I don’t know how to break this to you - - after all we’ve been friends for so long. But because you asked me to be your mentor some time ago, I feel a certain license to speak up.

There is no polite way to say this: it seems you are just drifting through your business life. You seem to get good job reviews; you earn more every year; and you have more responsibility and more people to manage. But I have to ask, are you making a difference? We’re supposed to, you know. We talked about this years ago, but it seems to have gotten lost.
As the head of marketing for your company, have you made a difference in the marketplace? Is your market share growing? Are you getting the best return on investment for the marketing dollars you’re spending in branding and lead generation?
Are you making a difference to the employees who look to you for leadership? Are they learning and growing? Are they satisfied in their jobs and the work they do for you? Are they making a difference?
Tom Brokaw said, “It's easy to make a buck.
It's a lot tougher to make a difference.”
The answer is that you won’t make a difference until you decide to stop being self-centered and reticent, and realize that you have enormous talent. The trick is making a decision to use the talent given you for something other than immediate self-satisfaction.
People seem to like working for you. You’re a great writer. You have a good family. Children follow you like the Pied Piper. Singing in the choir is a real talent. And you have a natural talent for marketing, but can you do more? You generate millions of dollars in potential business for your company by generating leads. You are making a difference.

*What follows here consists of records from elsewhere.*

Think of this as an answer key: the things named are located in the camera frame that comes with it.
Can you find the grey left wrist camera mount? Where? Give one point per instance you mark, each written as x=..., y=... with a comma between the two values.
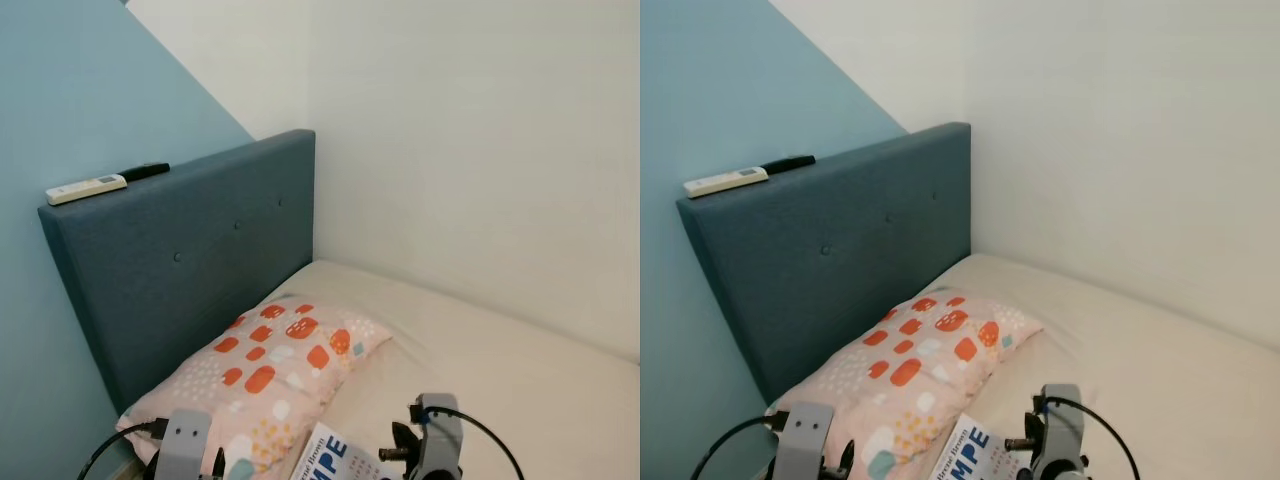
x=803, y=440
x=184, y=445

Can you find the teal upholstered headboard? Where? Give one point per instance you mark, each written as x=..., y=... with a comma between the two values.
x=180, y=260
x=830, y=250

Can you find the black remote control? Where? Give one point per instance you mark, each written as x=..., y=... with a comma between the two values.
x=145, y=171

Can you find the cream remote control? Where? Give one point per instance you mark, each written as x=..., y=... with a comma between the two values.
x=725, y=182
x=85, y=190

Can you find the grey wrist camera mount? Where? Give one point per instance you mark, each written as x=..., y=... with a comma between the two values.
x=440, y=440
x=803, y=440
x=184, y=445
x=1062, y=430

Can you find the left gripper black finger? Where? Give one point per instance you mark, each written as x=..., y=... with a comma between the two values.
x=846, y=462
x=219, y=466

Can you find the pink patterned pillow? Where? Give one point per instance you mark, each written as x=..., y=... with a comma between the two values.
x=260, y=370
x=910, y=365

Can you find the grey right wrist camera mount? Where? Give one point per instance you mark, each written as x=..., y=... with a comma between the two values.
x=1062, y=430
x=440, y=440

Let me tell you a real story.
Early in my career I was a VP of Marketing for a medical device company. We made the decision to import new models of electrocardiographs (ECGs) for doctors’ offices that could diagnose if a patient had or was having a heart attack. It didn’t just provide a graph that the doctor couldn’t read, and which subsequently had to be sent to a cardiologist; it gave a printed diagnosis. Until that time, ECG diagnoses were essentially only available at hospitals and cardiology offices. Now, instead of sending the graph to the cardiologist and waiting a few days for the result, the results were printed on the chart. The average GP could immediately see the patient’s condition.

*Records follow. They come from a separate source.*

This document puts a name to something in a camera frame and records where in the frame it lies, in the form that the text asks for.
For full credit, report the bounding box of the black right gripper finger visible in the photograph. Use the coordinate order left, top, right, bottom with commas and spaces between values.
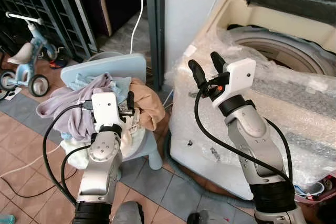
210, 51, 227, 74
188, 59, 207, 89

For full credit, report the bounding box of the white cream cloth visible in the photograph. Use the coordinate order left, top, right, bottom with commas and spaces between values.
60, 123, 154, 157

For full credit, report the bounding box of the cream top-load washing machine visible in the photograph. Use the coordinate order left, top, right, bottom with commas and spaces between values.
167, 0, 336, 202

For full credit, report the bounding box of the light blue cloth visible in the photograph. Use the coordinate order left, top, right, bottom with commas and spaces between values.
71, 73, 132, 104

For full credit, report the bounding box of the tan cloth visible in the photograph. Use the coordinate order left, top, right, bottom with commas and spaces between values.
129, 77, 166, 132

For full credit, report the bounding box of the light blue plastic child chair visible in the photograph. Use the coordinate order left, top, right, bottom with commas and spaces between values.
60, 52, 164, 170

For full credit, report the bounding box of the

Did this make a difference to doctors, insurance companies and the patient? You bet. It helped millions of people. My company president at the time just wanted to make money, and so did I, but I also had the opportunity to make a difference. When I brought it up one day, he muttered, “Ok Jim. Do it your way, but just do it.” I created enough demand to place many thousands of these instruments into doctor’s offices across the United States. It totally changed the marketplace and how doctors could serve patients with heart conditions. The company went from fifteen to forty salespeople in 18 months. I felt I was making a difference. But enough about me.

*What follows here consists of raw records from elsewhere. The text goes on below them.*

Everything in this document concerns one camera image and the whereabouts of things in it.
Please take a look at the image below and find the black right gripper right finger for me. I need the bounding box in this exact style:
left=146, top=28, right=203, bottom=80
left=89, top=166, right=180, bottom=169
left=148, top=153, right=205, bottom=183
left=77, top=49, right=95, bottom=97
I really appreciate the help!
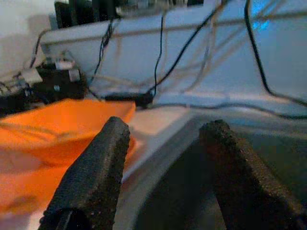
left=199, top=119, right=307, bottom=230

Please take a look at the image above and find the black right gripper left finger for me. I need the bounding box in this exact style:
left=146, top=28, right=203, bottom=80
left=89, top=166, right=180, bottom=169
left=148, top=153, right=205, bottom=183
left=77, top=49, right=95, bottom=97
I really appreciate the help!
left=37, top=116, right=132, bottom=230

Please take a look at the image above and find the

Your company did not hire you to manage people! The company hired you to make a difference.
Only you can decide if you’re just bumping though life, or making a difference. Certainly one way to make a difference in your company is to manage the prospects you have found (mange the leads) to the best of your ability. Inquiries and leads decline in value month after month. Spending the company’s money wisely, finding the most prospects, exposing them to your great products, helps your salespeople make quota. After all, the company did not hire you to manage people or to spend their money; they hired you to make a difference and that is what you’re supposed to do. Seems like a simple chore doesn’t it?
The last time we talked about this you said, “If it’s so simple, why do so few people do it well?” I can say from experience that those who do it well are making a difference.
I’ll close out this brief letter with some advice from the famous runner and Olympic athlete, Steve Perfontaine, who said, “To give anything less than your best is to sacrifice the gift.”